Problem details:
Only the lines below from the one containing "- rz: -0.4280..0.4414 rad" through the one containing "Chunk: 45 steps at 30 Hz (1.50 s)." belong in the answer, repeated exactly and without pictures.
┏━━
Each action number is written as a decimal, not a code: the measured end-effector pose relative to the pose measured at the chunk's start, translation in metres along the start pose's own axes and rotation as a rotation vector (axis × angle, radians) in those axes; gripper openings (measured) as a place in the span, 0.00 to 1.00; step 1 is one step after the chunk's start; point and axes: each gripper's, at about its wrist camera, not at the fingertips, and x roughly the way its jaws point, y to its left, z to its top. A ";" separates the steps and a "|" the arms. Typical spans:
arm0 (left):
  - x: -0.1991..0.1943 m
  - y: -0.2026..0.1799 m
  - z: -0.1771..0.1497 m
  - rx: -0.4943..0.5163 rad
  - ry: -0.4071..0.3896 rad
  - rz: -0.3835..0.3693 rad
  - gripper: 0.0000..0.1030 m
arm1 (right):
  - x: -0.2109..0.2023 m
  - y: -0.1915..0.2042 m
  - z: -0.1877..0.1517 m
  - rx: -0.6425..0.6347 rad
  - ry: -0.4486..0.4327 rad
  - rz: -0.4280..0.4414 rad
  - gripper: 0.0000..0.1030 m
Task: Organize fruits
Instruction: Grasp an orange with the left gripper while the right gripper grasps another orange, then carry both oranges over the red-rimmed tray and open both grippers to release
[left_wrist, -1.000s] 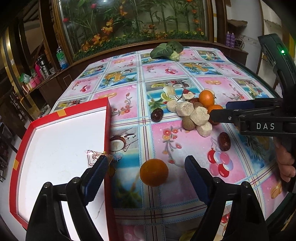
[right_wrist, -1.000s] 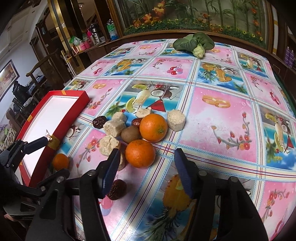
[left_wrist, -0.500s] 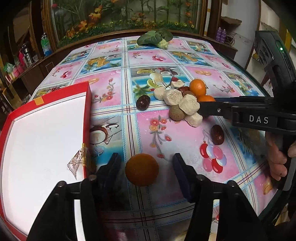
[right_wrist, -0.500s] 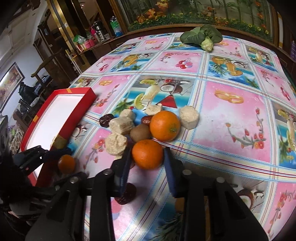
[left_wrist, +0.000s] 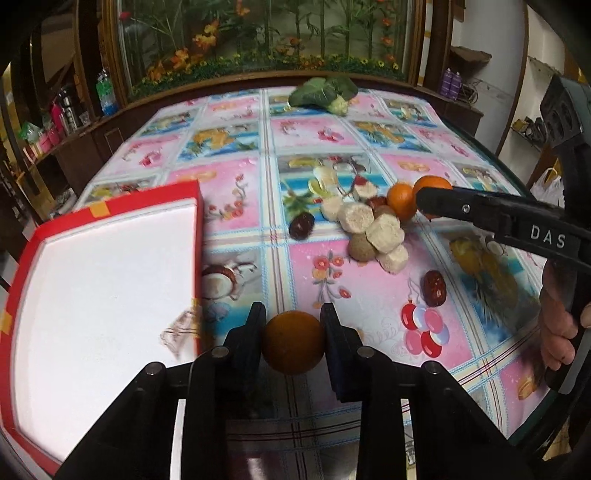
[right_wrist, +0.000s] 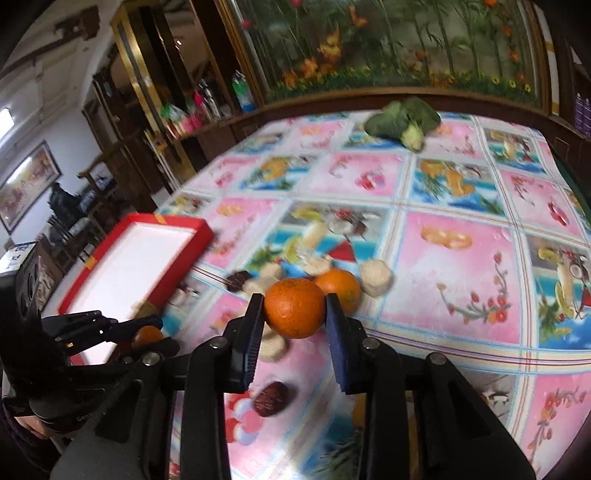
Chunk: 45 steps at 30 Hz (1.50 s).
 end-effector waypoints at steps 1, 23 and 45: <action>-0.006 0.001 0.002 -0.002 -0.017 0.007 0.29 | 0.000 0.002 0.001 0.003 -0.006 0.009 0.34; -0.057 0.133 -0.039 -0.297 -0.107 0.340 0.29 | 0.089 0.196 -0.011 -0.158 0.130 0.212 0.34; -0.038 0.141 -0.062 -0.364 -0.012 0.432 0.65 | 0.082 0.189 -0.012 -0.208 0.134 0.228 0.55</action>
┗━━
Worked solution:
  - rz: -0.4280..0.4414 rad
  - gripper: 0.0000..0.1030 m
Task: Organize fruits
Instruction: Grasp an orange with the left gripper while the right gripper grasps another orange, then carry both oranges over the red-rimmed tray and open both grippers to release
[left_wrist, -1.000s] 
[right_wrist, -1.000s] 
[left_wrist, -0.500s] 
[right_wrist, -0.500s] 
[left_wrist, +0.000s] 
[right_wrist, +0.000s] 
Chunk: 45 steps at 30 Hz (1.50 s).

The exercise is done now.